What you are asked to do: Give the records again exactly as written. Leave out the pictures.

---

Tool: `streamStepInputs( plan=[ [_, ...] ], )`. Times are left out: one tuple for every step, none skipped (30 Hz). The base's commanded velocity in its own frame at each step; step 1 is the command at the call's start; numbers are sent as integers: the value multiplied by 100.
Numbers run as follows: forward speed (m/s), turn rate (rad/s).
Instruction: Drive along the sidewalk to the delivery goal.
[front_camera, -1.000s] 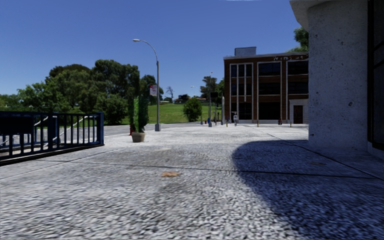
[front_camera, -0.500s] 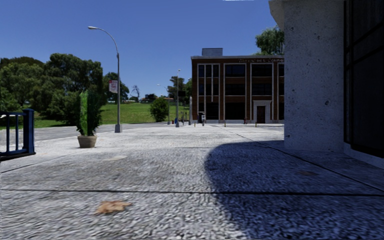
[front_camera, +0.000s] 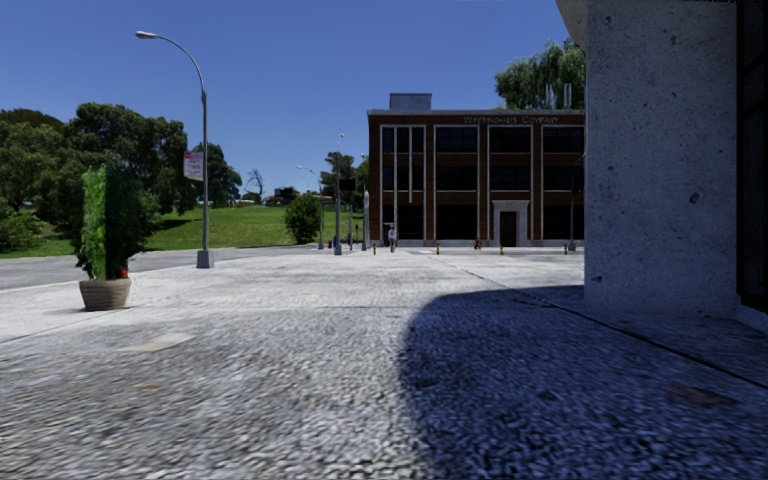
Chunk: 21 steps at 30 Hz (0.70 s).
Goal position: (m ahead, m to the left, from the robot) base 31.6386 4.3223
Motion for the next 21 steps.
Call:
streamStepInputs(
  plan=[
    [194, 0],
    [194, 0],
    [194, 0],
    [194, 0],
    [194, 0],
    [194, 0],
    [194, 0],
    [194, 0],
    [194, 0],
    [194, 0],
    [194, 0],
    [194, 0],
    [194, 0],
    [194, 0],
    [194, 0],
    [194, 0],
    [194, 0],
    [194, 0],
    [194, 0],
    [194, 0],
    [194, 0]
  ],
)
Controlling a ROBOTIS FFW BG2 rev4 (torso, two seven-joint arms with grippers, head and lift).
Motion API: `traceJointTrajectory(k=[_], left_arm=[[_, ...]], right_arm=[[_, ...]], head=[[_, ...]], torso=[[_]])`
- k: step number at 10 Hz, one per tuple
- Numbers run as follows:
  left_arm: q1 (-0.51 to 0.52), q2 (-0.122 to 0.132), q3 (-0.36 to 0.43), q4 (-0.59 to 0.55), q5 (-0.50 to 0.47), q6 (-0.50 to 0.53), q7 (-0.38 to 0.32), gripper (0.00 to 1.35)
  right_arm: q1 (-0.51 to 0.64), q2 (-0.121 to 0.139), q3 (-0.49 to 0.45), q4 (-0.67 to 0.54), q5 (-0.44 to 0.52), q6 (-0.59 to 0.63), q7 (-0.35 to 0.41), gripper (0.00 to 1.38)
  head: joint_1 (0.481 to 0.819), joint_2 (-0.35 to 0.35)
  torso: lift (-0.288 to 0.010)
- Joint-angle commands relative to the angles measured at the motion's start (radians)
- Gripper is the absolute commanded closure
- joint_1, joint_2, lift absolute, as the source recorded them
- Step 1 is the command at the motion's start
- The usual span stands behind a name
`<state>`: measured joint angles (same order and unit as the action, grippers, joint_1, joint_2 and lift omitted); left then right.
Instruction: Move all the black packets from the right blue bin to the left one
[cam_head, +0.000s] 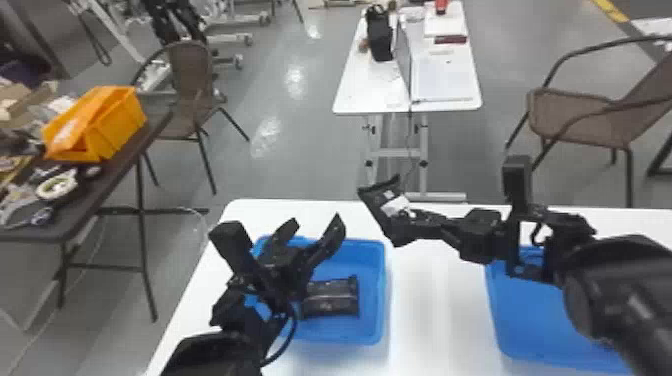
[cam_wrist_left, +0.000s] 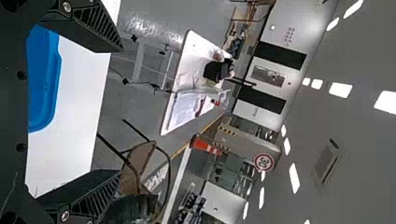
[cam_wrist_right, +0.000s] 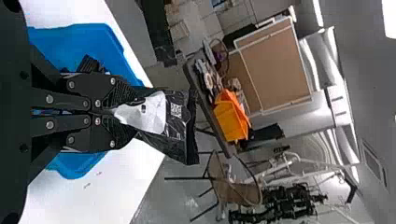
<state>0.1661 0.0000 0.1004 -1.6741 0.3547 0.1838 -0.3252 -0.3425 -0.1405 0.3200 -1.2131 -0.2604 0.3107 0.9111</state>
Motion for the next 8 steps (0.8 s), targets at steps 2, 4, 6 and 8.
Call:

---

Answer to this problem:
Tool: `streamStepInputs( plan=[ [_, ...] ], )`. Times are left out: one tuple for every step, none skipped (30 Hz). The base's commanded velocity in its own frame at each step; step 1 is the command at the call's start; numbers are sent as integers: the value multiplied by 100.
Numbers run as follows: forward speed (m/s), turn rate (rad/s).
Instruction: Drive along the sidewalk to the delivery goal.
[front_camera, -1.000s] 
[front_camera, -0.500s] 
[front_camera, +0.000s] 
Chunk: 21 steps at 30 Hz (0.70 s).
Goal position: (m ahead, m to the left, from the robot) base 31.6386 4.3223
Motion for the next 21 steps.
Call:
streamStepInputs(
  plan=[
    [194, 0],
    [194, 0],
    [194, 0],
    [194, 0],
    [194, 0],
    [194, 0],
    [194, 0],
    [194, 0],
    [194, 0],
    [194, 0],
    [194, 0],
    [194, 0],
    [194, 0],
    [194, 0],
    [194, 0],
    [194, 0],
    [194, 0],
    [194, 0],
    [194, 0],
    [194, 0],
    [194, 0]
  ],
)
Controlling a ROBOTIS FFW BG2 rev4 (torso, two seven-joint arms with grippers, head and lift).
Motion API: `traceJointTrajectory(k=[_], left_arm=[[_, ...]], right_arm=[[_, ...]], head=[[_, ...]], torso=[[_]])`
- k: step number at 10 Hz, one per tuple
- Numbers run as follows:
  left_arm: q1 (-0.51 to 0.52), q2 (-0.122 to 0.132), q3 (-0.36 to 0.43), q4 (-0.59 to 0.55), q5 (-0.50 to 0.47), q6 (-0.50 to 0.53), q7 (-0.38 to 0.32), gripper (0.00 to 1.35)
  right_arm: q1 (-0.51 to 0.64), q2 (-0.121 to 0.139), q3 (-0.49 to 0.45), q4 (-0.67 to 0.54), q5 (-0.44 to 0.52), q6 (-0.59 to 0.63), q7 (-0.35 to 0.41), gripper (0.00 to 1.38)
  head: joint_1 (0.481 to 0.819), joint_2 (-0.35 to 0.35)
  torso: lift (-0.288 to 0.010)
- Joint-angle commands relative to the angles measured at the motion's start (radians)
- Gripper is the absolute commanded closure
- joint_1, joint_2, lift absolute, as the source recorded them
- Step 1 is the command at the motion's start
- The usual span stands behind a name
`<state>`: measured joint angles (same order and unit as the action, grippers, joint_1, joint_2 and lift omitted); left then right.
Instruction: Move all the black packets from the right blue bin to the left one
[cam_head, +0.000s] 
[cam_wrist_left, +0.000s] 
[cam_wrist_right, +0.000s] 
<state>0.1661 0.0000 0.1004 -1.6741 0.3547 0.1838 -0.3252 -0.3425 -0.1405 0.3200 -1.2131 -0.2604 0.3107 0.9111</state>
Motion for the next 8 steps (0.8 s), targets at steps 2, 4, 6 and 8.
Call:

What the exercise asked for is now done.